TASK TO CARRY OUT: Across the data below, in how many lines does the word "pink" appear? Give only the number.
——————————
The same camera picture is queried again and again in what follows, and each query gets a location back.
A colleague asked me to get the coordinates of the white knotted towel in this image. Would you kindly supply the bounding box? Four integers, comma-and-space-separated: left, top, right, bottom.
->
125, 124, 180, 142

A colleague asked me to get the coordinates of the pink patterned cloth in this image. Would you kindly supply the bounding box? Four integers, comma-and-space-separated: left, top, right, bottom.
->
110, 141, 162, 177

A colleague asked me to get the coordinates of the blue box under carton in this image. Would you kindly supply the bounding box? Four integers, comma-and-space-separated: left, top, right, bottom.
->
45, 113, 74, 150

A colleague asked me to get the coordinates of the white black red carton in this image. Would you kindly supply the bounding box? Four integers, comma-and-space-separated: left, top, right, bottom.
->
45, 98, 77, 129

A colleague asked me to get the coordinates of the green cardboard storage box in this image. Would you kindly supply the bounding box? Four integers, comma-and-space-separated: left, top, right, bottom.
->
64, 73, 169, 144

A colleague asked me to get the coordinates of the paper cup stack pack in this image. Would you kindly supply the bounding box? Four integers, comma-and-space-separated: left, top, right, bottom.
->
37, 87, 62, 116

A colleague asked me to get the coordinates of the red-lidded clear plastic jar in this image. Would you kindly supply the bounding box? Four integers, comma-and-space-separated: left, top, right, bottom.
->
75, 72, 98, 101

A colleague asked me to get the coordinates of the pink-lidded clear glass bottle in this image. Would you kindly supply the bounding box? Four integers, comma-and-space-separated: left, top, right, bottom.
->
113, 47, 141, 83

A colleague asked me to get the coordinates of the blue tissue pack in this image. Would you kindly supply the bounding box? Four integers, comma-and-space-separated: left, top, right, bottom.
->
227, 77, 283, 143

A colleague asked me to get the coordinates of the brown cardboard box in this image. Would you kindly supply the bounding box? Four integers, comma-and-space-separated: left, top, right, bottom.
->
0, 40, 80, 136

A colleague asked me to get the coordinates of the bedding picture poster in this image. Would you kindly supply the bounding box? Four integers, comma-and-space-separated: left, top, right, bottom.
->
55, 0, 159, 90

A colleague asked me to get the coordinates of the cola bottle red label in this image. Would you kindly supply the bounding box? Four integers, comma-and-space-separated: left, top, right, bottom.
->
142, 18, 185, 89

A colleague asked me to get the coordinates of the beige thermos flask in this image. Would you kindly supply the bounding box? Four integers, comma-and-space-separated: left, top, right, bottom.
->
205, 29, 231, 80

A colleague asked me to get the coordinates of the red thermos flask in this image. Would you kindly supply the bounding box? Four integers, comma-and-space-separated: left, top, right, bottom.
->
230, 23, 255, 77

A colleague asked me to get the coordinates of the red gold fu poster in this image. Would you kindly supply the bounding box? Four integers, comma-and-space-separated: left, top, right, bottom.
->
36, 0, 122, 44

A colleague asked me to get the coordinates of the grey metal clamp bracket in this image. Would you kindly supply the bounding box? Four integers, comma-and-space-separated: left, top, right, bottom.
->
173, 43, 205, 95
——————————
ANSWER TO THIS PROBLEM: 2